Mary K. still looked worried, but she was paying close attention.
“Look, in Wicca you basically just try to be a good person and live in harmony with nature and with other people,” I said.
“And dance naked,” she said, her eyes narrowing.
I rolled my eyes. “Not everyone does that, and for your info, I would rather be torn apart by wild animals. Wicca is all about what you are comfortable with, how much you want to participate. There’s no animal sacrifice, no Satan worshipping, no dancing naked if you don’t want to. No taking drugs, no pushing pins into voodoo dolls.”
“Then why is Mom so freaked?” she countered.
I thought for a moment. “I think it’s partly that she just doesn’t know a lot about it. Partly it’s that we’re Catholic already, and she doesn’t want me to change my religion. Other than that, I don’t know. Her reaction was a lot stronger than I could believe. It just really pushes her buttons.”

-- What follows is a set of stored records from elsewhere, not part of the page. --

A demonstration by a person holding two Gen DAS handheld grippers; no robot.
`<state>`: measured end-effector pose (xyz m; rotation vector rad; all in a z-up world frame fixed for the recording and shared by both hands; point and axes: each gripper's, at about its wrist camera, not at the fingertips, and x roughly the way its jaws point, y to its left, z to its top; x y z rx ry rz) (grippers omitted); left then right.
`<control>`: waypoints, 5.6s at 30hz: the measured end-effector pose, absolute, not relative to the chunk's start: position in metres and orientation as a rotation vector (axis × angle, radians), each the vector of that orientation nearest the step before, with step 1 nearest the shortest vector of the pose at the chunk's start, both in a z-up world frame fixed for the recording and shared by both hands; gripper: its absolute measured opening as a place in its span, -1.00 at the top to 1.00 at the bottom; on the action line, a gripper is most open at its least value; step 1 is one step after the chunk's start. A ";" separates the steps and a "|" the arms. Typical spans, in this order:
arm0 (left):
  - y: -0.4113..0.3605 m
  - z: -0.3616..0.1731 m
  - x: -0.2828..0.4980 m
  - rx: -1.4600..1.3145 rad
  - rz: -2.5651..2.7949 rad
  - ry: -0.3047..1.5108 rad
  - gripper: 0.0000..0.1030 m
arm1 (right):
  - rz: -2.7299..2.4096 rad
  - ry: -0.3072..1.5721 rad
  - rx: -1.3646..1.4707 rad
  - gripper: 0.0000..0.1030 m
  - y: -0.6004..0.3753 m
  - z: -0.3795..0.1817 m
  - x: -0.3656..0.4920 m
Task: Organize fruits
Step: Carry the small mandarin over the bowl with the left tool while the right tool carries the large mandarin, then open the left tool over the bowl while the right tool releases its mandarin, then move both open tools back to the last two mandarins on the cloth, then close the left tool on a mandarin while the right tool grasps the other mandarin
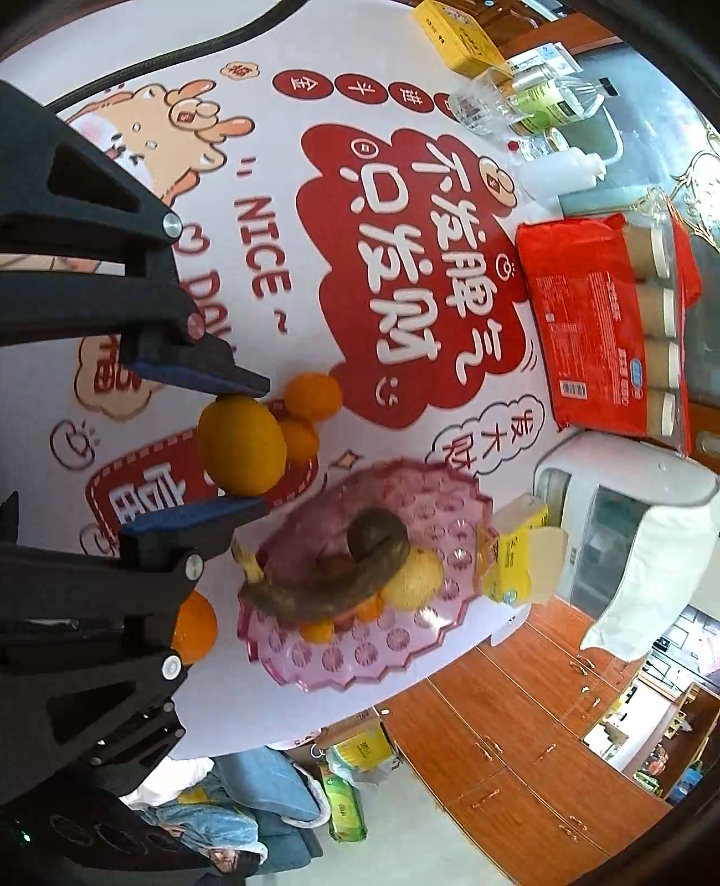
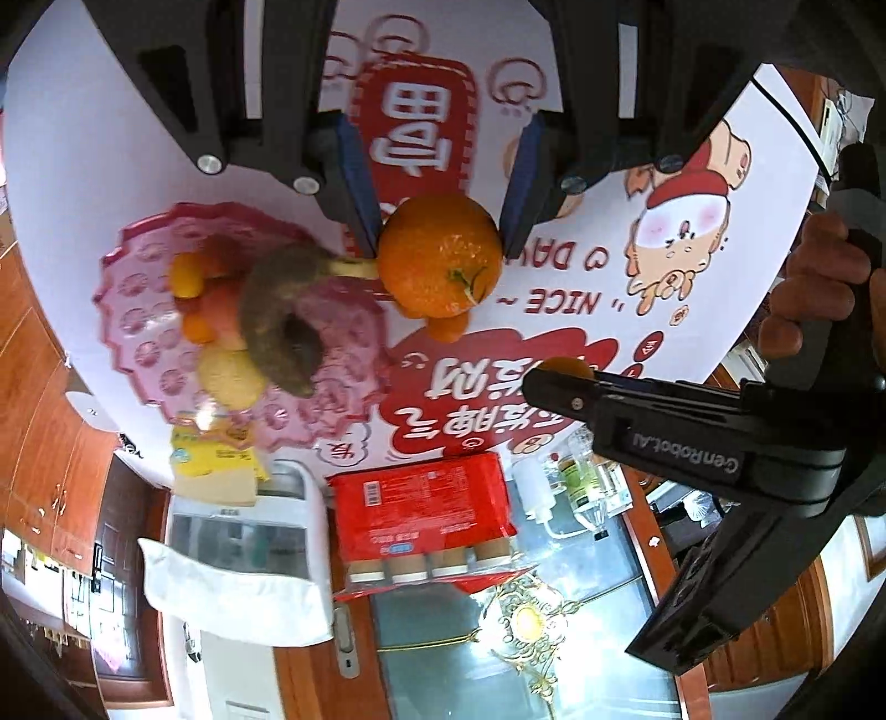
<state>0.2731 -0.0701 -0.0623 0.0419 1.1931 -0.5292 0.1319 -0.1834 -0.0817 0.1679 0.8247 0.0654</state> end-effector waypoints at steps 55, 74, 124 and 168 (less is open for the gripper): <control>-0.192 -0.129 0.295 -0.064 -0.367 1.261 -0.08 | 0.069 0.983 0.133 0.01 -0.358 -0.125 0.167; -0.117 -0.093 0.240 -0.138 -0.334 1.183 -0.25 | 0.088 0.959 0.181 -0.03 -0.319 -0.103 0.133; -0.020 -0.141 0.348 0.037 -0.493 1.361 -0.27 | -0.155 0.799 0.632 -0.03 -0.180 -0.179 0.177; -0.096 -0.230 0.403 -0.059 -0.651 1.559 0.23 | -0.192 0.754 0.499 0.22 -0.177 -0.205 0.240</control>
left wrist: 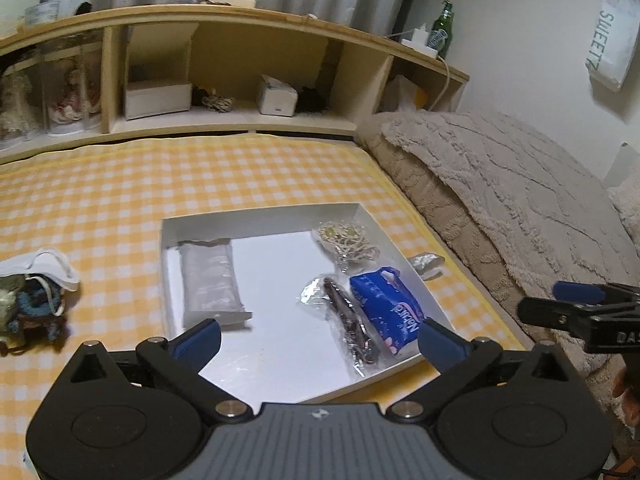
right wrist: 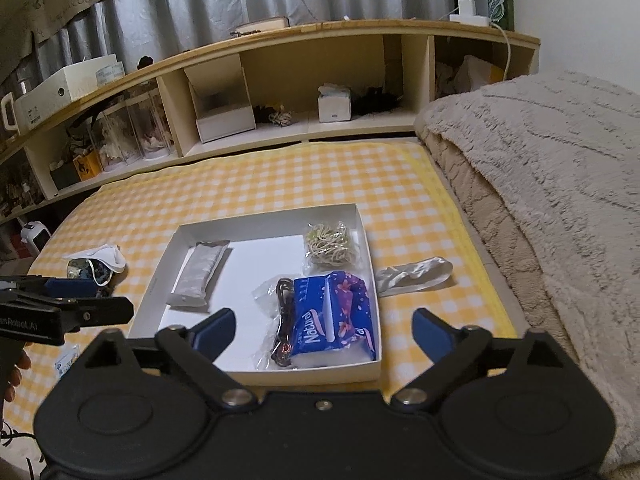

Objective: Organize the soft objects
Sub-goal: 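Withdraw both open tools from the tray, then move the right tool to the white sachet while the left approaches the floral pouch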

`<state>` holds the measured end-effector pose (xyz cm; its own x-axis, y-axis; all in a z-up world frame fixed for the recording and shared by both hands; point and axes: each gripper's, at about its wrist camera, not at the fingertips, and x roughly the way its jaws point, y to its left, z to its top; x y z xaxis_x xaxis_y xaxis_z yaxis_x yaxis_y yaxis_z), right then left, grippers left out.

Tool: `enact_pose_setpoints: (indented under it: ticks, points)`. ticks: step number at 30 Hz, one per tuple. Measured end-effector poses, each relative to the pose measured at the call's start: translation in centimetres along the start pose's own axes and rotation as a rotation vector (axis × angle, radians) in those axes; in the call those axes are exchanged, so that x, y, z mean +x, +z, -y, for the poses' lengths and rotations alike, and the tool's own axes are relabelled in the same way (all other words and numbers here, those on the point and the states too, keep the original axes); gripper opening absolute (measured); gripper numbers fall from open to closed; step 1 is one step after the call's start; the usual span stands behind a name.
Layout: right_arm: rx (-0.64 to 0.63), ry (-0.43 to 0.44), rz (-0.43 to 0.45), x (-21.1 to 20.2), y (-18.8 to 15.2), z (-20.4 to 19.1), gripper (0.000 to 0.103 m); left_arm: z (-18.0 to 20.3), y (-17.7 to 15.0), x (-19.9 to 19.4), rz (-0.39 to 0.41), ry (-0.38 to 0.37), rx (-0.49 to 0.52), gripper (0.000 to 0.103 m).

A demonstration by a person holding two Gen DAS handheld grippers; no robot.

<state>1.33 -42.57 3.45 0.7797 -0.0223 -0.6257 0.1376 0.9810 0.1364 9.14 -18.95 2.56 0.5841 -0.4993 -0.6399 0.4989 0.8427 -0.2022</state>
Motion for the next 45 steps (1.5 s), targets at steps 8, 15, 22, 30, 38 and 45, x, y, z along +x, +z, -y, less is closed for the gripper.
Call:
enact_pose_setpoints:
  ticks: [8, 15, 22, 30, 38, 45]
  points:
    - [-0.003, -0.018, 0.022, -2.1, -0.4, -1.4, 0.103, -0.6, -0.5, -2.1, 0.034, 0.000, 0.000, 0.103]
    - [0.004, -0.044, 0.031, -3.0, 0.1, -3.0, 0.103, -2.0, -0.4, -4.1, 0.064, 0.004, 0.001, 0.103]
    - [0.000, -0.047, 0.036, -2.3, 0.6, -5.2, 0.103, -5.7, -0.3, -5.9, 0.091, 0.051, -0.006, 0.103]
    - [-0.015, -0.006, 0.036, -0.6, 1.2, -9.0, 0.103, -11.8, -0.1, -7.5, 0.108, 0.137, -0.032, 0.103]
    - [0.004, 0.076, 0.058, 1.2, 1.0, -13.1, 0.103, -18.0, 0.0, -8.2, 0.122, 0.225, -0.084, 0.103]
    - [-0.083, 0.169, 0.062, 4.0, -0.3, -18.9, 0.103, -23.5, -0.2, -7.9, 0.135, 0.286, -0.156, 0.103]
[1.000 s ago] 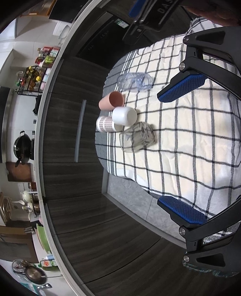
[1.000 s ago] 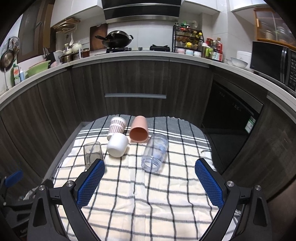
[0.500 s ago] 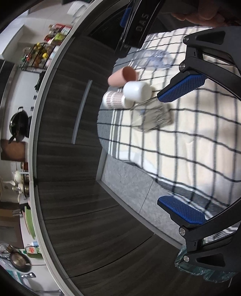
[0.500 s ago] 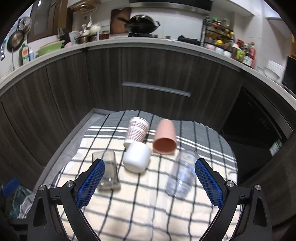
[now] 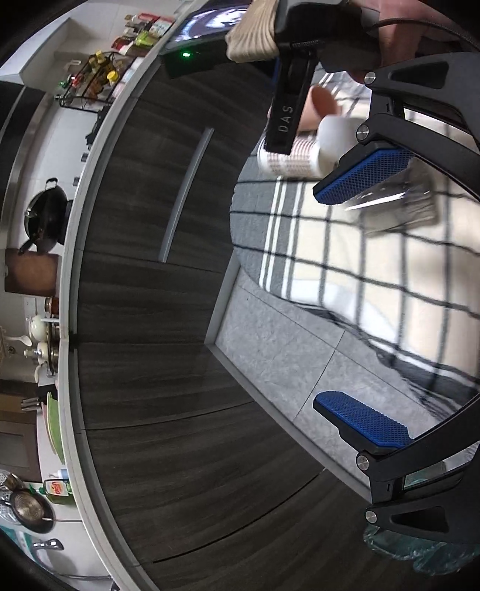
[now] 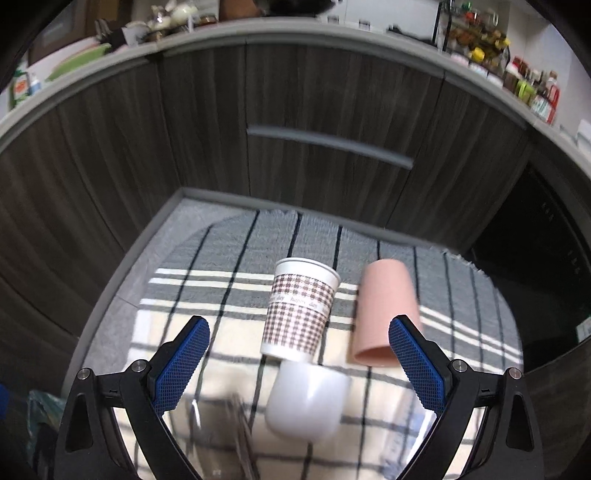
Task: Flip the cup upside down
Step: 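Move the right tool to the brown-checked paper cup and close around it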
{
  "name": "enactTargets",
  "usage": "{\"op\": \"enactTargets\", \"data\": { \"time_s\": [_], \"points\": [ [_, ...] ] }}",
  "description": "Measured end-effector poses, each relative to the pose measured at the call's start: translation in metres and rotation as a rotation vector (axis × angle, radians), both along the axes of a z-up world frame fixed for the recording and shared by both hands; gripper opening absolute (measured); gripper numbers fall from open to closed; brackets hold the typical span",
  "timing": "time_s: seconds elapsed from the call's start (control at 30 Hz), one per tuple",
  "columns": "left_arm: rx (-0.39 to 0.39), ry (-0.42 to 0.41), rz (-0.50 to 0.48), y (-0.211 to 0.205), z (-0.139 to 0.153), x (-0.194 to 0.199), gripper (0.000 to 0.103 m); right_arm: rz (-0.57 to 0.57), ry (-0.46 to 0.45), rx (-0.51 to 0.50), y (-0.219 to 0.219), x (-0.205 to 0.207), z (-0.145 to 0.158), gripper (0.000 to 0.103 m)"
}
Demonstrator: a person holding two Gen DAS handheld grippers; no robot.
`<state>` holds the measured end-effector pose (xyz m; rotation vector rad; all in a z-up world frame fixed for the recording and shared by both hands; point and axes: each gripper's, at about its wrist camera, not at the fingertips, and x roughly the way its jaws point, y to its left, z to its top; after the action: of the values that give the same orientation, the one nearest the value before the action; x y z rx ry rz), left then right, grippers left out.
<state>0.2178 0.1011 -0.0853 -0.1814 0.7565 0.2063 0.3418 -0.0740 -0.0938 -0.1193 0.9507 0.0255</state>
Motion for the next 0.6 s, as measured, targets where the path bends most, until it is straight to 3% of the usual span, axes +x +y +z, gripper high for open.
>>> {"op": "enactTargets", "data": {
  "time_s": [0.3,0.5,0.6],
  "points": [
    [-0.037,0.051,-0.044,0.004,-0.027,0.043,0.103,-0.061,0.145,0.027,-0.007,0.052,-0.048,0.096],
    [-0.062,0.072,-0.074,0.002,-0.041,0.053,0.103,-0.071,0.22,0.034,-0.009,0.068,-0.072,0.09],
    [-0.084,0.092,-0.08,0.005,-0.047,0.056,0.103,-0.074,0.247,0.039,-0.009,0.073,-0.083,0.081]
  ]
}}
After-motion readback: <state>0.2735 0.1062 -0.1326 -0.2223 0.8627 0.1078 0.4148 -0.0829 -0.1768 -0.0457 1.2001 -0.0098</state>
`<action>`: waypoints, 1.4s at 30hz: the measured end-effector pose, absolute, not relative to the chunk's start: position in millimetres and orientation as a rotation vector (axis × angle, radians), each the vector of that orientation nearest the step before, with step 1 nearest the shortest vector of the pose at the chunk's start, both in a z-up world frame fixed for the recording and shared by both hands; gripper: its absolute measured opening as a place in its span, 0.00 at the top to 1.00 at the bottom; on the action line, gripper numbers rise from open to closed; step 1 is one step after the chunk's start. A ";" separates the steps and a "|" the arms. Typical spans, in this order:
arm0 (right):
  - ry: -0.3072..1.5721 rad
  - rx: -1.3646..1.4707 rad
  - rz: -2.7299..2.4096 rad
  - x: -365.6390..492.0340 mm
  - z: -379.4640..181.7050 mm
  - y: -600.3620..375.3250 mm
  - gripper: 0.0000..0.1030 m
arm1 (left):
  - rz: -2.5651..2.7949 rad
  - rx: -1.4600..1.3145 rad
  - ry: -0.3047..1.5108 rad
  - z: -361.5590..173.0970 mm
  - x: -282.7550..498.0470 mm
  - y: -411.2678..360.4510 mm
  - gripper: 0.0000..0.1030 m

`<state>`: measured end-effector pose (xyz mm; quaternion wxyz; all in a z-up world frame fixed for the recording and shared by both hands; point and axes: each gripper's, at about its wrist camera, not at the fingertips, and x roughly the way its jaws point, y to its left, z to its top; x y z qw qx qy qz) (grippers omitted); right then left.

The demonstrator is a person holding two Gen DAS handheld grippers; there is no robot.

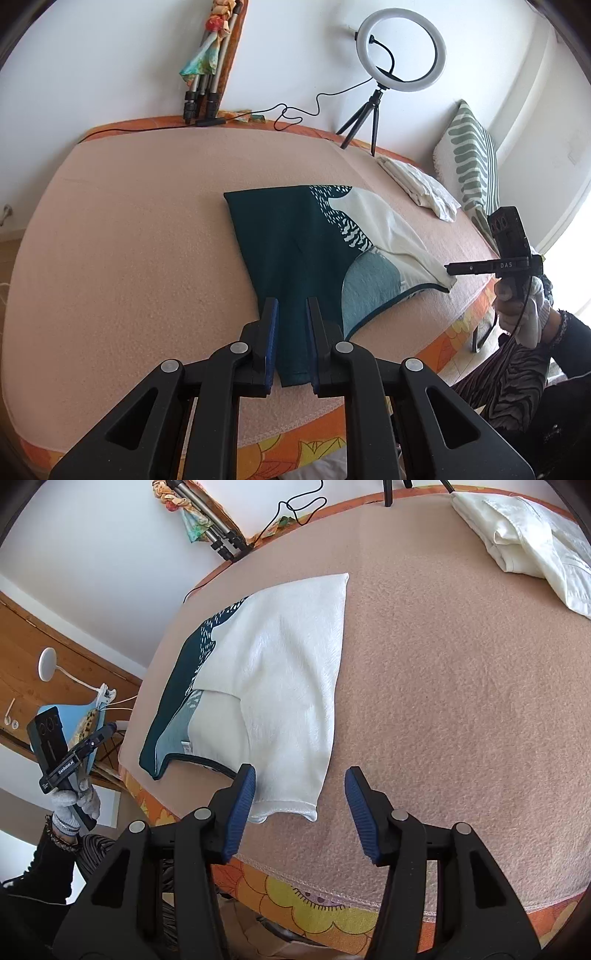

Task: Fold small clothes

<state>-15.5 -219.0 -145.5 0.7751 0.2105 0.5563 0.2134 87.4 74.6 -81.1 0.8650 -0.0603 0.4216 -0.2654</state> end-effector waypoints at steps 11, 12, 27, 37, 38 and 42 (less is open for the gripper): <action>1.250 0.245 0.428 -27.0 -147.2 -197.8 0.93 | -0.586 -0.077 0.922 -97.4 108.8 22.4 0.88; 1.249 0.225 0.432 -28.1 -144.4 -196.8 0.93 | -0.589 -0.078 0.928 -97.9 111.1 19.1 0.88; 1.009 0.200 0.415 93.8 -84.9 -142.1 0.69 | -0.523 -0.148 0.899 -89.5 208.3 -34.0 0.88; 1.105 0.180 0.375 142.2 -124.2 -113.6 0.69 | -0.459 -0.129 0.971 -120.9 245.2 -45.7 0.88; 1.120 0.180 0.366 144.4 -129.7 -114.5 0.69 | -0.449 -0.123 0.984 -125.6 247.2 -45.1 0.88; 1.154 0.164 0.332 147.5 -144.3 -118.2 0.69 | -0.438 -0.102 1.000 -138.1 248.5 -42.9 0.88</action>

“Poor Mom,” Mary K. murmured.
I frowned. “Look, I’ve been trying to respect Mom’s feelings, but the more I know about Wicca, the more I know that it’s not a bad thing. It’s nothing to be afraid of. Mom will just have to believe me.”
“This sucks,” Mary K. said. “What should I do if they ask me?”
“Whatever you need to say is all right,” I said. “I won’t ask you to lie.”
“Crap,” she said. She shook her head, then rinsed out her mug and put it in the sink. “We’re going to dinner at Aunt Margaret’s, you know. She called this morning before you were up.”